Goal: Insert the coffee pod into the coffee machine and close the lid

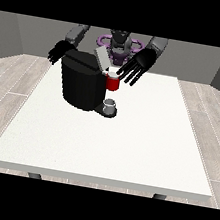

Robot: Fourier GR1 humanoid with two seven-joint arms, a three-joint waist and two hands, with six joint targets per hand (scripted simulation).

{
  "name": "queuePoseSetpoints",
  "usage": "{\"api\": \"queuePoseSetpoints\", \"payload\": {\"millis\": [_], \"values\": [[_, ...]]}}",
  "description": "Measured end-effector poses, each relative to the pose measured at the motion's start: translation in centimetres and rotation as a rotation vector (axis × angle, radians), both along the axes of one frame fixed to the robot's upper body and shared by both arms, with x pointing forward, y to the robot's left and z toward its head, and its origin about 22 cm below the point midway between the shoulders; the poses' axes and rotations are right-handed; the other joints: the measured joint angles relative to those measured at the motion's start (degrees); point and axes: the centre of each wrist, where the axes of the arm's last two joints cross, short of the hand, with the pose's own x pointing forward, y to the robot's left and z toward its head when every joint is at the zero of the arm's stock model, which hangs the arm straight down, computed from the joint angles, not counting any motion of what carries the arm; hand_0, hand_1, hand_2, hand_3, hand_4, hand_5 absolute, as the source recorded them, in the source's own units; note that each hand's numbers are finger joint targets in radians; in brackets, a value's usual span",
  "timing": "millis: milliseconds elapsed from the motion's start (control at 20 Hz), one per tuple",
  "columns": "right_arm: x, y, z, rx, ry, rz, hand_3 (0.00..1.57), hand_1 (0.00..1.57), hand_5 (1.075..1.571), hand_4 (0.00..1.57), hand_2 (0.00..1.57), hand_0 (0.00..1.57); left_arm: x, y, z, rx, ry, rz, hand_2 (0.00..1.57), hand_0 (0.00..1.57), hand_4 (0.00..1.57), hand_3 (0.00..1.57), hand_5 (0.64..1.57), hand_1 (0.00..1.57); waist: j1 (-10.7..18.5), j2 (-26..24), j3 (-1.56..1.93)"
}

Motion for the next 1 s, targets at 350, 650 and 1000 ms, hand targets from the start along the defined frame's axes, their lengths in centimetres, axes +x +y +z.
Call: {"api": "queuePoseSetpoints", "payload": {"millis": [350, 650, 1000], "values": [[-1.1, -0.3, -1.7, 0.022, 0.042, -0.009, 0.0, 0.0, 1.571, 0.39, 0.0, 0.0, -0.2, -0.6, -1.8, -0.015, 0.044, 0.008, 0.0, 0.0, 0.0, 0.0, 1.571, 0.0, 1.1, -3.8, -0.02], [-2.4, -1.8, -3.3, 0.037, 0.103, -0.052, 0.0, 0.0, 1.571, 0.37, 0.0, 0.0, -0.7, -0.9, -5.5, -0.228, 0.12, 0.006, 0.0, 0.0, 0.08, 0.0, 1.571, 0.0, 4.3, -9.3, -0.06], [-5.0, -4.2, -5.4, 0.013, 0.156, -0.082, 0.0, 0.0, 1.571, 0.37, 0.0, 0.0, -2.7, -1.1, -13.3, -0.638, 0.24, 0.003, 0.0, 0.0, 0.0, 0.0, 1.571, 0.0, 9.4, -17.6, -0.08]]}}
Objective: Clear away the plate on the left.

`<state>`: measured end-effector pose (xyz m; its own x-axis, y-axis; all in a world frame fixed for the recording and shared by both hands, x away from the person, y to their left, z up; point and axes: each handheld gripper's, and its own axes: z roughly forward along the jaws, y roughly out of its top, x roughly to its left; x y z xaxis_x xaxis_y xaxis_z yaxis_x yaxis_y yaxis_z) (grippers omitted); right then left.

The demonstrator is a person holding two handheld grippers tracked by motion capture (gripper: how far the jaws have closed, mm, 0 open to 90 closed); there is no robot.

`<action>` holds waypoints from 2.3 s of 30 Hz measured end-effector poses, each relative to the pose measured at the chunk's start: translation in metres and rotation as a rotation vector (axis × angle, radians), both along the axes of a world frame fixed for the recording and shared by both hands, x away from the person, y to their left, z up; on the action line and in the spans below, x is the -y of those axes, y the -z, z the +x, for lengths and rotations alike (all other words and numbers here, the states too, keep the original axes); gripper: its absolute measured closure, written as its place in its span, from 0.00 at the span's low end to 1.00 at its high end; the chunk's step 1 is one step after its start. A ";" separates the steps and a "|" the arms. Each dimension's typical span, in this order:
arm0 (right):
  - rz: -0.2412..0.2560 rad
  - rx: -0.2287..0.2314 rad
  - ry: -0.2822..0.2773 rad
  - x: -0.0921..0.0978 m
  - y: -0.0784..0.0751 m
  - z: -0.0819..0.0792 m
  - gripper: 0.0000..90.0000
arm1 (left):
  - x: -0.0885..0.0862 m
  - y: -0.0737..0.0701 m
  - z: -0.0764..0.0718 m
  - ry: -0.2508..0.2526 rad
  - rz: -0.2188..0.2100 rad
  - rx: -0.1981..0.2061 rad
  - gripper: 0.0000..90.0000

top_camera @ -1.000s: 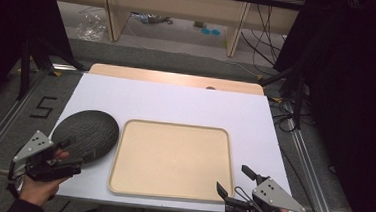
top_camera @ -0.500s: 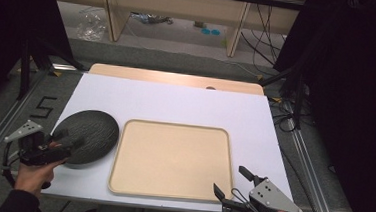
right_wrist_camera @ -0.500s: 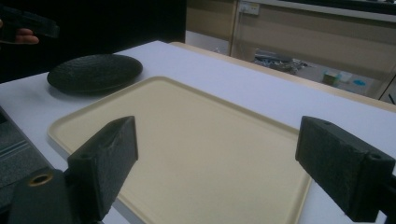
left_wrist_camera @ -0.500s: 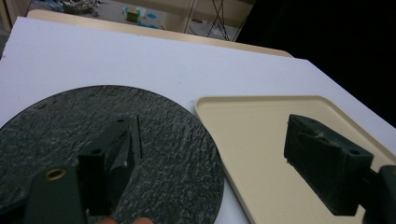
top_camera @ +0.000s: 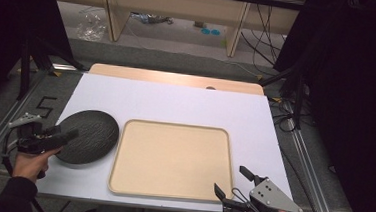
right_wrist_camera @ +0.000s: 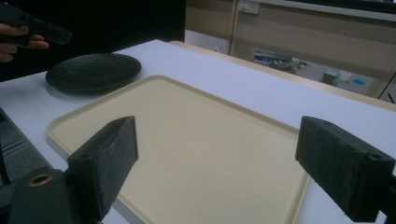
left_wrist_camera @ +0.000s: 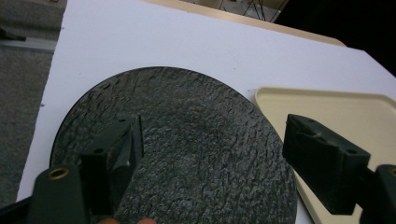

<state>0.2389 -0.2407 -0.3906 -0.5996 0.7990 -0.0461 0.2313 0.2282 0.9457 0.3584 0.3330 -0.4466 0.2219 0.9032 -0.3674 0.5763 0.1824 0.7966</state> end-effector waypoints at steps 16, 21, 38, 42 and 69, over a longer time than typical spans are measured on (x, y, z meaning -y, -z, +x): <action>0.000 -0.003 -0.008 0.000 0.000 0.001 0.16 | -0.041 0.017 0.019 -0.085 -0.114 -0.110 0.29; -0.002 0.006 -0.015 0.000 0.000 0.001 0.16 | -0.048 0.022 0.022 -0.117 -0.137 -0.134 0.30; -0.003 -0.002 -0.013 0.001 0.000 0.001 0.16 | -0.055 0.036 0.034 -0.142 -0.137 -0.214 0.32; -0.006 -0.015 -0.018 0.000 0.001 0.000 0.16 | -0.056 0.039 0.037 -0.124 -0.140 -0.229 0.34; -0.008 0.006 -0.031 -0.001 0.001 0.001 0.16 | -0.067 0.059 0.039 -0.109 -0.263 -0.303 0.71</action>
<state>0.2403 -0.2398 -0.3912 -0.6236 0.7797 -0.0558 0.2183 0.2422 0.9454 0.3976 0.3997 -0.5053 -0.0235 0.7819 -0.6230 0.7433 0.4304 0.5121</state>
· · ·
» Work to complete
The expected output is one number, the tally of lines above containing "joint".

» Output of the task
2